Di jalan, tak habis-habisnya Kenzie merutuki dirinya sendiri. Dia kesal, seharusnya tadi jadi kesempatan untuk mengungkapkan perasaanya pada Nuke. Entah dia terlalu pengecut atau memang belum saatnya Kenzie mengatakan itu, tapi dia benar-benar merasa ragu. Dia melajukan motornya semakin cepat, melesat, menembus terik matahari sore ini.

Sementara Nuke, dia melempar tasnya asal ke atas tempat tidur. Ucapan Kenzie masih menjadi pikiranya, Nuke sangat kesal, dia merasa Kenzie sudah mempermainkanya. Dia membaringkan tubuhnya, apa setelah kejadian ini, dia masih bisa dekat dengan Kenzie besok?

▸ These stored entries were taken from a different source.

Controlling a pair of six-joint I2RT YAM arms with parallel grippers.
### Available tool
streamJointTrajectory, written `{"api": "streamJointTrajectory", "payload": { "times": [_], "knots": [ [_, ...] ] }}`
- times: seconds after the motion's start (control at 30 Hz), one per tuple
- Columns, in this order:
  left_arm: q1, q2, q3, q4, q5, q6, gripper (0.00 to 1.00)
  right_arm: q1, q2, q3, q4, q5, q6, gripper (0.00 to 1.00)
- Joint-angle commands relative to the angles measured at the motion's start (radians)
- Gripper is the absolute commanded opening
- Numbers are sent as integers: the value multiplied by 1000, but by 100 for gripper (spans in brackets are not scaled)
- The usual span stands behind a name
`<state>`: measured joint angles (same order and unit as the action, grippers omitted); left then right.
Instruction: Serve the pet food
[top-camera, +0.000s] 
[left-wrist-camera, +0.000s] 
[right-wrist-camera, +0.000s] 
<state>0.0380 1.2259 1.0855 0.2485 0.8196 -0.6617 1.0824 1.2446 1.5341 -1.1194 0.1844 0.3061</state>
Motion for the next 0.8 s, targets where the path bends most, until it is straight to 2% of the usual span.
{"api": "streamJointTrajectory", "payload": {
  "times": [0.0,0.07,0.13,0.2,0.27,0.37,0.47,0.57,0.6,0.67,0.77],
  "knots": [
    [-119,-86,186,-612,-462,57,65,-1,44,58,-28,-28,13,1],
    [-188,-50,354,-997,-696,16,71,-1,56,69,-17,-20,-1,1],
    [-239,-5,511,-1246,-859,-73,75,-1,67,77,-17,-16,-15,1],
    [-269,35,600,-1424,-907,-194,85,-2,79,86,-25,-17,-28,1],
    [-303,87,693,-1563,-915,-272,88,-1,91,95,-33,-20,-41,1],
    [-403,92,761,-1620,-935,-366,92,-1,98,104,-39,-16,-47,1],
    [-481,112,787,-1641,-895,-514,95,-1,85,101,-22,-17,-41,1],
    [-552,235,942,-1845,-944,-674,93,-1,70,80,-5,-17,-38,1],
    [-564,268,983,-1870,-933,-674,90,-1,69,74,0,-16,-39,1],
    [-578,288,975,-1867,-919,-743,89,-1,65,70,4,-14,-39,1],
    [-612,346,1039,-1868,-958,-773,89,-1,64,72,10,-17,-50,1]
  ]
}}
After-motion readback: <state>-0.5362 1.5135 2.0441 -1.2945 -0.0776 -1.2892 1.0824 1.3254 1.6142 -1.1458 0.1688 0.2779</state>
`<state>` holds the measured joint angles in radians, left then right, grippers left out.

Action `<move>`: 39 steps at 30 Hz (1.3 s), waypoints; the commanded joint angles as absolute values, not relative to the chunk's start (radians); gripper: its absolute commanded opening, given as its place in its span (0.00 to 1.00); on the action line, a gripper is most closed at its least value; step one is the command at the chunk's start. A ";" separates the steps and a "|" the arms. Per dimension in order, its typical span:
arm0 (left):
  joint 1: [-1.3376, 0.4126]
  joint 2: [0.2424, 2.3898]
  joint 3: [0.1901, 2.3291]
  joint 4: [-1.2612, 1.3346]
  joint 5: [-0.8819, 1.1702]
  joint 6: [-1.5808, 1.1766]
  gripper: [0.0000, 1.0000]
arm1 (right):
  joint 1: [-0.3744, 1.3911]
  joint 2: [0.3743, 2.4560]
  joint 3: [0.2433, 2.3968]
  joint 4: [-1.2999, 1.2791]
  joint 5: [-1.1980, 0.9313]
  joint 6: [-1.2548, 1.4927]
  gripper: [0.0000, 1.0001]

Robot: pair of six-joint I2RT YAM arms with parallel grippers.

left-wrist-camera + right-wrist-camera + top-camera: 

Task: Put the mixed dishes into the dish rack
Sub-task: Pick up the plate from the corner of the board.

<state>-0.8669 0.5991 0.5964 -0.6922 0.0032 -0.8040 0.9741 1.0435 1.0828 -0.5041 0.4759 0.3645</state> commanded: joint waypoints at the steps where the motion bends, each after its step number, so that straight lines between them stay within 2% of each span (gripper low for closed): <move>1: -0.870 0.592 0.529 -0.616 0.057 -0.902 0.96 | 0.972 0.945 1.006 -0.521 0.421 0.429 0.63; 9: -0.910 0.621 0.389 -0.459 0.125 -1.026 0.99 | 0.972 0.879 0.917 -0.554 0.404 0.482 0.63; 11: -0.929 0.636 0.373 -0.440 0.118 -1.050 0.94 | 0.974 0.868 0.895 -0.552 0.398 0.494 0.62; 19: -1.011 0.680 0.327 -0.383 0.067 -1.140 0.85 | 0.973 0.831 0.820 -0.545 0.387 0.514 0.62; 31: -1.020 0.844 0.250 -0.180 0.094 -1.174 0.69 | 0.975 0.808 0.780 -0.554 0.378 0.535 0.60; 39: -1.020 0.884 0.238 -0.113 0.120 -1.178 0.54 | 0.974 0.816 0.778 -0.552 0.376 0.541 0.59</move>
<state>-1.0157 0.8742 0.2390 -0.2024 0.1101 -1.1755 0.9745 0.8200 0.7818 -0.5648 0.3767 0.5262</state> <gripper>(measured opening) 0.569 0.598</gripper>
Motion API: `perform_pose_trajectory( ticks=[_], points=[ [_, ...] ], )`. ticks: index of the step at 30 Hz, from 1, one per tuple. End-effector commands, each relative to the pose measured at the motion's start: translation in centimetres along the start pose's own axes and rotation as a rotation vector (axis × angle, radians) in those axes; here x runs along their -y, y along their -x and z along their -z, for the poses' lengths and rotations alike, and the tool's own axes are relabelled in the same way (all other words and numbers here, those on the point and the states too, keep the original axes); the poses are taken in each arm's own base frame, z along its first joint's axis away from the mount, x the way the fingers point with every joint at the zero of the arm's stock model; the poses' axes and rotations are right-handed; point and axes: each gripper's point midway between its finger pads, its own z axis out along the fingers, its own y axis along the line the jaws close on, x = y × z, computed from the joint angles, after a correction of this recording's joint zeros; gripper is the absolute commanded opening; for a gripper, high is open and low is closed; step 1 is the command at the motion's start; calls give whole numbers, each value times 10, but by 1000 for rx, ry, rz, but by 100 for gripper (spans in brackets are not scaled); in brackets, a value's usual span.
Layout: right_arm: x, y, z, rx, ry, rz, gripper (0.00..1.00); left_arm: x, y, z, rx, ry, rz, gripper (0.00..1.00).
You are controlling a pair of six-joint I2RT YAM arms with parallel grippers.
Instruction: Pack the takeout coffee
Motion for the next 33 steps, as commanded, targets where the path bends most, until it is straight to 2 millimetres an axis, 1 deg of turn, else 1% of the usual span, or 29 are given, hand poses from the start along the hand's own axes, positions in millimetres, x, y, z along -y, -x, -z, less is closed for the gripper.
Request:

Nuke memejamkan matanya, mencoba tetap berfikir positif. Baru sebentar, Nuke membuka kembali matanya saat hpnya berdering nyaring. Dia merogoh tasnya, mencari benda pipih tersebut. Setelah mendapatkanya, dahi Nuke berkerut. Nomer tidak dikenal. Ingin Nuke acuhkan, tapi dia ingat, tidak semua nomer tidak dikenal itu tidak penting. Jadi Nuke memilih mengangkat telfonya.

"Hallo?"

"Hai Ke Gue Sahala maaf ya pas lo pingsan tadi gue nggak ada sebenarnya gue mau nemenin lo tapi nggak boleh sama cowok yang tadi jadi dari pada kita berantem gue milih pergi aja maaf banget ya Ke."

Nuke menjatuhkan dagunya. Sahala berbicara tanpa jeda "Dia lagi!" ucap Nuke pelan, tapi geram.